-- HOW TO COMPLETE THIS TASK --
In the records below, print each line exactly and leave every image out.

-------

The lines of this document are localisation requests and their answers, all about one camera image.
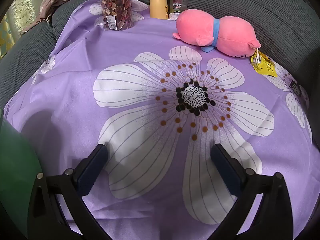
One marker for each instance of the yellow packet tag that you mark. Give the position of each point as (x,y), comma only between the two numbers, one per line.
(265,66)

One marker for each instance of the purple flower print cloth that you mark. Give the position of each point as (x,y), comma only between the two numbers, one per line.
(150,192)

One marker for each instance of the green plastic bowl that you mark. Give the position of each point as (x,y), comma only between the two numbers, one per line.
(15,167)

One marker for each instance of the grey sofa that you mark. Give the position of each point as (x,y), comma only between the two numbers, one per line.
(250,5)

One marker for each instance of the pink plush toy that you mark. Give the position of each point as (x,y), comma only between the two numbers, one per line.
(195,27)

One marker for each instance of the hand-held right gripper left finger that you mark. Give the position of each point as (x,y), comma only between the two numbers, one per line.
(91,172)

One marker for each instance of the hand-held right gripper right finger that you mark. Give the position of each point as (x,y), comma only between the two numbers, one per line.
(226,171)

-------

-- TASK RESULT --
The lines of this document are localisation requests and their answers, all about one camera image.
One marker for each instance of the yellow packet tag that you mark. Give the position of each point as (x,y), comma only between the two numbers, one per line.
(265,66)

One marker for each instance of the purple flower print cloth that you mark. Give the position of each point as (x,y), comma only between the two numbers, one per line.
(150,192)

One marker for each instance of the green plastic bowl that you mark. Give the position of each point as (x,y), comma only between the two numbers, one per line.
(15,167)

One marker for each instance of the grey sofa that you mark. Give the position of each point as (x,y), comma only between the two numbers, one per line.
(250,5)

One marker for each instance of the pink plush toy that you mark. Give the position of each point as (x,y), comma only between the two numbers, one per line.
(195,27)

One marker for each instance of the hand-held right gripper left finger that you mark. Give the position of each point as (x,y), comma only between the two numbers, one per line.
(91,172)

One marker for each instance of the hand-held right gripper right finger that you mark. Give the position of each point as (x,y), comma only between the two numbers, one per line.
(226,171)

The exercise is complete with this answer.